## [Work to be completed]
Copy every line from the material below that holds "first".

## [Data listing]
◆ ◆ ◆ ◆ ◆ ◆ ◆
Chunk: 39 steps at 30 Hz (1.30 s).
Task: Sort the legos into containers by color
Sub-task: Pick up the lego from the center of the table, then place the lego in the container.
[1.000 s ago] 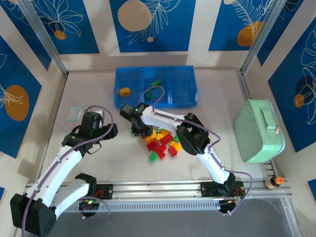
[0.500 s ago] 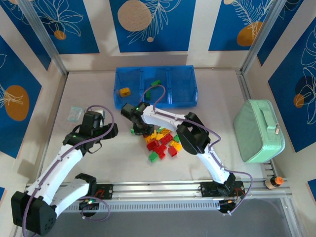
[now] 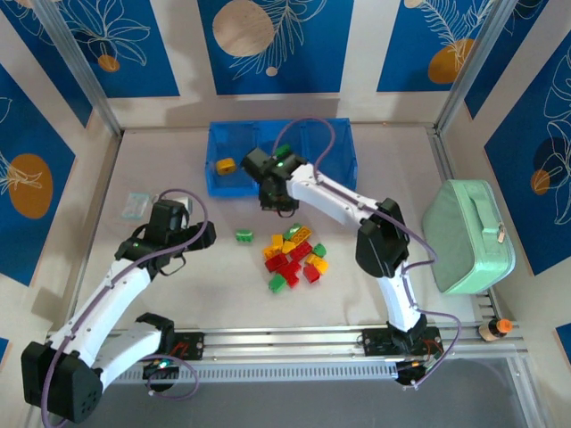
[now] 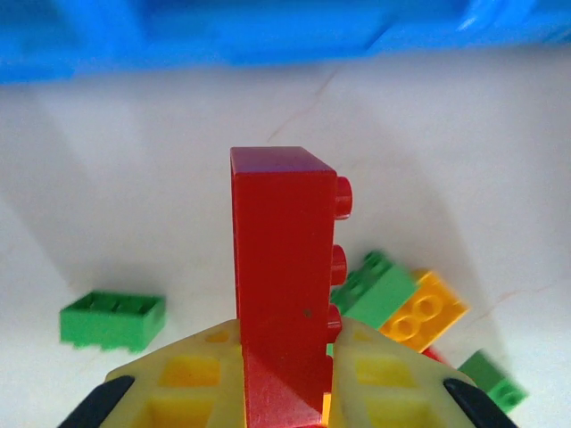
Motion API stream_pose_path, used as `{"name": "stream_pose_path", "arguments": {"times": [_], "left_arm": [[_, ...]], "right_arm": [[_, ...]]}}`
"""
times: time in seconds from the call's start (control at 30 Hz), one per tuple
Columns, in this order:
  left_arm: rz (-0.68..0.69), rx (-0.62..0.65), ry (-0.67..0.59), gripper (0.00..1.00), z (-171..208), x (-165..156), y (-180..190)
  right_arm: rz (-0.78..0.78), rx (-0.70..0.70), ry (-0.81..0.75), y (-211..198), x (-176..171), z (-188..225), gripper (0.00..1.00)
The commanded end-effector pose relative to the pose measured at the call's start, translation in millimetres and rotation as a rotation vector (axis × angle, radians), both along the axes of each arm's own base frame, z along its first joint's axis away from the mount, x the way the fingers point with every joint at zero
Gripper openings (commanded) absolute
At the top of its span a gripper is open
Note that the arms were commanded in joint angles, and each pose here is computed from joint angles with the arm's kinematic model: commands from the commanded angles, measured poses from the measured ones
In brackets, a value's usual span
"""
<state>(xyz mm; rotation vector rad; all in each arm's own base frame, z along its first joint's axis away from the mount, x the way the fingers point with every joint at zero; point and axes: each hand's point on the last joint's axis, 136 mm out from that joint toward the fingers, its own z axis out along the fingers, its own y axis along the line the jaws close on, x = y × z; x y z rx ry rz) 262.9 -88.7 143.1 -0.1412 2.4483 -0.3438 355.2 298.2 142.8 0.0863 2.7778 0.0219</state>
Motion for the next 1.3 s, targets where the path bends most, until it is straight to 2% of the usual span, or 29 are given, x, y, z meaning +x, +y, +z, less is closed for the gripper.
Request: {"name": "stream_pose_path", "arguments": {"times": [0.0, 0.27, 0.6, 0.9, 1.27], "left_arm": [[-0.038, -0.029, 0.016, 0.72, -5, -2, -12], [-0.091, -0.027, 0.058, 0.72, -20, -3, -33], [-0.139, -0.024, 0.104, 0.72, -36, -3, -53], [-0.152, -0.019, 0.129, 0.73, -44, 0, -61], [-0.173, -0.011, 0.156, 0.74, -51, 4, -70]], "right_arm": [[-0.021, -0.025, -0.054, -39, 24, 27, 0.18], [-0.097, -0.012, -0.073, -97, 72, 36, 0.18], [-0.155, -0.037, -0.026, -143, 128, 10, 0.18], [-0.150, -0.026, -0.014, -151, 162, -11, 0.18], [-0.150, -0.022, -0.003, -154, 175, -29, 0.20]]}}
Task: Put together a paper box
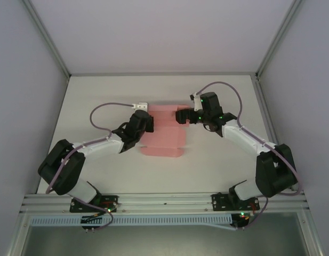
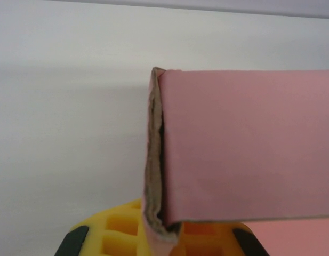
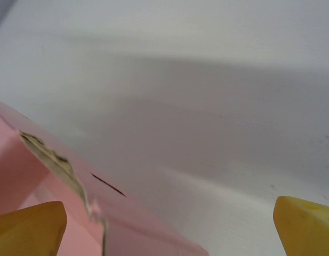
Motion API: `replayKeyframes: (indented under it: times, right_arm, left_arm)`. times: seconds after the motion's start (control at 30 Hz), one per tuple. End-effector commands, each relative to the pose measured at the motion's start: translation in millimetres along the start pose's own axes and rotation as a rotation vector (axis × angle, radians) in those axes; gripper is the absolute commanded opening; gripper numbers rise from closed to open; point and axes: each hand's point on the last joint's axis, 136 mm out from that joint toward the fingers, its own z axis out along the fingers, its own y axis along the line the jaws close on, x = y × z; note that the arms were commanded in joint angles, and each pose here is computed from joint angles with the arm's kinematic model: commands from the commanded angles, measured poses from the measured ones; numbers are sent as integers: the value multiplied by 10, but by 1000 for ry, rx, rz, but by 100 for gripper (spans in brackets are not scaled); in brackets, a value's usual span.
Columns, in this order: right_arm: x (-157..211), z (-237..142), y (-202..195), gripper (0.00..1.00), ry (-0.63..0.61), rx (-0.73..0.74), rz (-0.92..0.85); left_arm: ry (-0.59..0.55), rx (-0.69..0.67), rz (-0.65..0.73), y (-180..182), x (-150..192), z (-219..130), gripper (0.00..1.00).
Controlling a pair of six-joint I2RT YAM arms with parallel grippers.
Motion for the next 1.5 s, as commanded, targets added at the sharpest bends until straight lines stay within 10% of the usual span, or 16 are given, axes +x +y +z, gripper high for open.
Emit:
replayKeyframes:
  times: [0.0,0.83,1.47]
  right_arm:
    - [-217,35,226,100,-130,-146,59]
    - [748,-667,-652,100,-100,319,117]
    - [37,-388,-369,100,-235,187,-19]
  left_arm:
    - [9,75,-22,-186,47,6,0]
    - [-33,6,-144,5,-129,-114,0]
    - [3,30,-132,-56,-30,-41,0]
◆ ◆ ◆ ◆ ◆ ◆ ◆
## [Written answer]
The commanded end-effector pose relative to the pose measured at the call's start, translation in millimetres and rotation as a rotation vector (axis × angle, radians), both along the axes of each arm's own base frame, z along its first joint's axis away from the mount, x the way the fingers point with every joint at zero
<state>(xyz mm; rotation vector rad; all in each arm's own base frame, z along its first joint's axis away from the mount, x the way the fingers point with every joint at zero; point and axes: each hand's point on the last joint's axis, 136 mm out from that joint toward the fingers, its own z axis out along the fingers, its own y axis along the line the jaws close on, x = y × z; x y z rx ry rz) 262.9 -88.7 143.1 -0.1412 2.4483 -0.3438 355.2 298.2 142.8 0.0863 2.7778 0.0219</state>

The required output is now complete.